This Monday marks the 80th anniversary of the liberation of the Auschwitz-Birkenau concentration camp. Federal President Alexander Van der Bellen and Minister Susanne Raab, among others, came from Austria.
On January 27, 1945, Red Army soldiers entered the Auschwitz-Birkenau concentration camp in Poland. This was the largest German prison camp complex; the German Empire had annexed this part of Poland. To mark the 80th anniversary of the liberation, a commemorative event will take place this Monday with approximately 60 heads of state and government.
Family Minister Susanne Raab (ÖVP) represents interim Chancellor and Foreign Minister Alexander Schallenberg (ÖVP). The delegation includes Federal President Alexander Van der Bellen, the President of the Jewish Community of Vienna, Oskar Deutsch, and the head of the Austrian Resistance Documentation Archive, Andreas Kranebitter.
Macron and Scholz expected
People must “remain vigilant when anti-democratic forces arise,” Van der Bellen said in a video message on Monday.
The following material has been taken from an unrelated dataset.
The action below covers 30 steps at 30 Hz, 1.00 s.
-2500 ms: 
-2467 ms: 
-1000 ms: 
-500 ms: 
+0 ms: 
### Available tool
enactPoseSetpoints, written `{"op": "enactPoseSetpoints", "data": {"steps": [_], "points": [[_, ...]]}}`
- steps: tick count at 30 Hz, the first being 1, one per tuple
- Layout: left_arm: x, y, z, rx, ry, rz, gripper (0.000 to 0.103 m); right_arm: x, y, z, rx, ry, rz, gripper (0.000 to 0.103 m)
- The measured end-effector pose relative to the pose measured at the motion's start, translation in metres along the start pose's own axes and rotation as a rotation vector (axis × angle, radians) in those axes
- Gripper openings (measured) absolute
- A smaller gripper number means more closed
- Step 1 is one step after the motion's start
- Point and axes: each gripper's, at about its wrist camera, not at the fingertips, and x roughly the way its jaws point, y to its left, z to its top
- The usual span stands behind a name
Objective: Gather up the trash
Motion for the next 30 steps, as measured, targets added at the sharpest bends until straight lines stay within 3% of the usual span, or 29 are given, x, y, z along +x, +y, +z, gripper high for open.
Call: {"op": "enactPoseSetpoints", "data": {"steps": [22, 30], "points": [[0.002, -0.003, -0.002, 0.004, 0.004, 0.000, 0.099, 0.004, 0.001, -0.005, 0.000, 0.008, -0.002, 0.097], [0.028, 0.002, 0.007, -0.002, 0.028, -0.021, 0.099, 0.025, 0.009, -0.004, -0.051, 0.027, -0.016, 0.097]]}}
Threatening and insulting Jewish people should not be tolerated. “It is our shared responsibility to keep the memory of the victims alive forever. “Your fate is shocking proof of what hatred and incitement can lead to,” Haubner said in a broadcast. He is currently on a working visit to Poland and has laid a wreath at the monument in the Warsaw Ghetto.
Internationally, the kings of Great Britain (Charles III) and Spain (Felipe VI) have announced their participation, as have German President Frank-Walter Steinmeier and Chancellor Olaf Scholz, French President Emmanuel Macron and the President of the EU Parliament Roberta Metsola . A speech by Polish President Andrzej Duda was planned for the morning, and the memorial service starts at 4 p.m.
The exhibition is dedicated to Austria
In the Auschwitz camp complex alone, the Nazis murdered approximately one million European Jews between 1940 and 1945. In addition, approximately 80,000 non-Jewish Poles, 25,000 Roma and 20,000 Soviet soldiers were killed.
Austria has its own national exhibition dedicated to the Auschwitz-Birkenau Memorial Museum. It was opened in 2021 by Federal President Van der Bellen.